Connecting BigQuery to Churney

Suela Isaj, Jonas Dahlbæk | September 18, 2023 · 5 min

Here you can read our guide for connecting your BigQuery data warehouse with Churney.

We follow the Google standard for sharing data in a secure way, described in https://cloud.google.com/bigquery/docs/share-access-views

This guide covers these two steps:

  1. Create dataset which will contain the hashed views

  2. Assign permissions for Churney to access the views

What kind of data is required?

The short answer is as much as possible. The long answer is that Churney requires data about:

  • Payments

  • Trials (if applicable)

  • User demographic (if available)

  • User activity

Additionally, we need to know the location (region) of your data warehouse.

Create the hashed views

To create a new dataset with the views, go on your project where the raw data is and click on the three dots to create a new dataset, for example, if your project is called churney_playground, click as below:

To create the views, we would need to create queries to hash the PII columns.

For context, Facebook has a guide on how to hash contact information for their conversion api: https://developers.facebook.com/docs/marketing-api/conversions-api/parameters/customer-information-parameters. Google has a similar guide for enhanced conversions using their ads api https://developers.google.com/google-ads/api/docs/conversions/enhance-conversions. Basically, we want to hash columns that contain data which would allow one to determine the identity of a user: First name, last name, birth day, street address, phone number, email address etc.

Creating hashed views through a script

For each potentially relevant dataset, we would ask you to run the following query:

SELECT
  table_schema, table_name, ddl
FROM
  <dataset_name>.INFORMATION_SCHEMA.TABLES;

Export the result, either as json or csv and share it with Churney

In the case of json fields, if there is private information in those fields like email, phone, last name, first name, etc, then we should skip the column from the view, and unpack the elements we need. The private information will also be included in the view for us, but we can modify the create view statement to unpack and hash the private field.

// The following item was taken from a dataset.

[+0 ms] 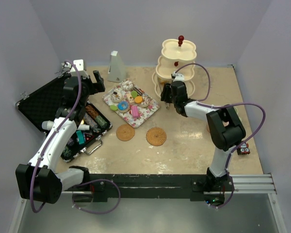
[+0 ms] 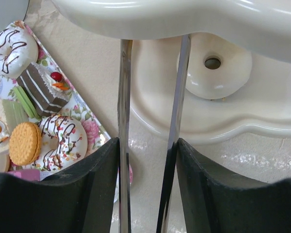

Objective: Serve the afternoon tea

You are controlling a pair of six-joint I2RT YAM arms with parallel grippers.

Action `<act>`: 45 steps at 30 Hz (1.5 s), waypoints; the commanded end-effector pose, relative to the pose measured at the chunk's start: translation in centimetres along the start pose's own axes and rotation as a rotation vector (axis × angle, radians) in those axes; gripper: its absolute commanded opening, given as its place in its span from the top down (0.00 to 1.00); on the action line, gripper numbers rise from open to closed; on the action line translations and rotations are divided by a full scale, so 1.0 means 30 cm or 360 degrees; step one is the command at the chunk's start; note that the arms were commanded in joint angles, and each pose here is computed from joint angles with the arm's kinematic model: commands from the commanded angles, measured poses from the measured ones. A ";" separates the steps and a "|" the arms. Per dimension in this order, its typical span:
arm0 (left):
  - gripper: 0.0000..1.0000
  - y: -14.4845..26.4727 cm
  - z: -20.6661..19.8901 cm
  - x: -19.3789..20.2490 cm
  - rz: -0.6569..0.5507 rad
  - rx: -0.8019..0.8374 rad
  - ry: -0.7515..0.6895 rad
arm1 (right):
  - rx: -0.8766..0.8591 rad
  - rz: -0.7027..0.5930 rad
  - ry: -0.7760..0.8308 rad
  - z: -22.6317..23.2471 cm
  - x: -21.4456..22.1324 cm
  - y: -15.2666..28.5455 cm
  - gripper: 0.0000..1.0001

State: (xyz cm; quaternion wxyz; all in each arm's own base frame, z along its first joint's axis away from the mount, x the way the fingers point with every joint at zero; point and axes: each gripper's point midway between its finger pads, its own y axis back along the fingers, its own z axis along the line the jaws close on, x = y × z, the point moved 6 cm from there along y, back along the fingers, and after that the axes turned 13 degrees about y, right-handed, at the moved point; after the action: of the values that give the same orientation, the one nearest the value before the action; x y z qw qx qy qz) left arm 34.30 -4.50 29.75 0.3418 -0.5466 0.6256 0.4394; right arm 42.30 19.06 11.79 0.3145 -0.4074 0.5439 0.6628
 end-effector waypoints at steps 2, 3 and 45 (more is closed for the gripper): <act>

In these cases, what we need from you is the name of the json column that has private information, and then the key that we should search for to unpack and hash. For the rest of the json fields that do not have any private user identifier, we can read them as they are.

Example of creating a hashed view

Create a dataset named churney .

If the raw data contains email, phone, birthday or other identifiers, the columns need to be excluded and hashed in the view.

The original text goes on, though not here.